Erscheint diese Werkgruppe noch von seinem Mentor Fritz Winter überschattet, so sind ein Stockwerk höher Bilder zu sehen, die eher dem Einfluss des amerikanischen Expressionismus verpflichtet sind. Linien, kurze und immer kürzere Pinselstriche, Flecken oder Punkte verdichten sich in der Bildmitte, streben zu den Rändern auseinander, als wären Tausende von Lichtpunkten oder Himmelskörper in Bewegung. Es entstehen ebenso vielschichtige wie filigrane Bildräume, in denen sich bald symmetrische Anordnungen und eine Ausrichtung auf einen Mittelpunkt finden. Schließlich lichtet sich das Zentrum, die "leere Mitte" wird ein bildbestimmendes Thema.

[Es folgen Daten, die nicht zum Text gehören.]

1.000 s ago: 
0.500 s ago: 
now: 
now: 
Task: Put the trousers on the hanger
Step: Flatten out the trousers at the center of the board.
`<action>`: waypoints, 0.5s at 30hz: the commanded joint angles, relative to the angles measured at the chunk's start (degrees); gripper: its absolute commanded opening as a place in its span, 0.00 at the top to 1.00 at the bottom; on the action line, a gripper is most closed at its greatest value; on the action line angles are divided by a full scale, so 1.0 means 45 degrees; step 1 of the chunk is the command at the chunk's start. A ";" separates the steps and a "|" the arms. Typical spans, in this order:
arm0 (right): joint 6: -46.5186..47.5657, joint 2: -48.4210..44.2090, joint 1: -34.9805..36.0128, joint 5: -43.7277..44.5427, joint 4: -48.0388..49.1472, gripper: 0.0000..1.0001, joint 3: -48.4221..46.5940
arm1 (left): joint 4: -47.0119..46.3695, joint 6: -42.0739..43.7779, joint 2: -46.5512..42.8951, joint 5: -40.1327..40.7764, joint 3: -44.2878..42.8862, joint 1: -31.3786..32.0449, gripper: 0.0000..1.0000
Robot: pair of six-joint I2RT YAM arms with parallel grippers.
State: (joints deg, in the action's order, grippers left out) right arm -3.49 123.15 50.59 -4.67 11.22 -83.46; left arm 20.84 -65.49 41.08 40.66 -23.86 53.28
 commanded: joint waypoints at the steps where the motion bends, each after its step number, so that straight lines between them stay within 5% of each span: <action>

Zimmermann-Bilder im Taubenturm

"2 Figuren in tänzerischer Haltung": Eines der Zimmermann-Bilder, das unter dem Einfluss von Fritz Winter entstand.

(Foto: Franz Xaver Fuchs)

Im obersten Turmstübchen sind Skizzen und Zeichnungen, aber auch einige Arbeiten aus späteren Jahren zu sehen, der Betrachter darf sich hier dem suchenden Künstler ein wenig annähern - verstehen wird er ihn wohl kaum: Zu vielfältig und komplex ist das Werk, zu klein ist der Ausschnitt, den diese Ausstellung zeigt. Neben Gemälden und Zeichnungen aus unterschiedlichen Schaffensphasen sind im Nachlass auch Künstlerbücher und eine Vielzahl von gezeichneten Filmen erhalten.

Die Ausstellung ist noch am 17. und 18. September jeweils von 12 bis 18 Uhr zu sehen.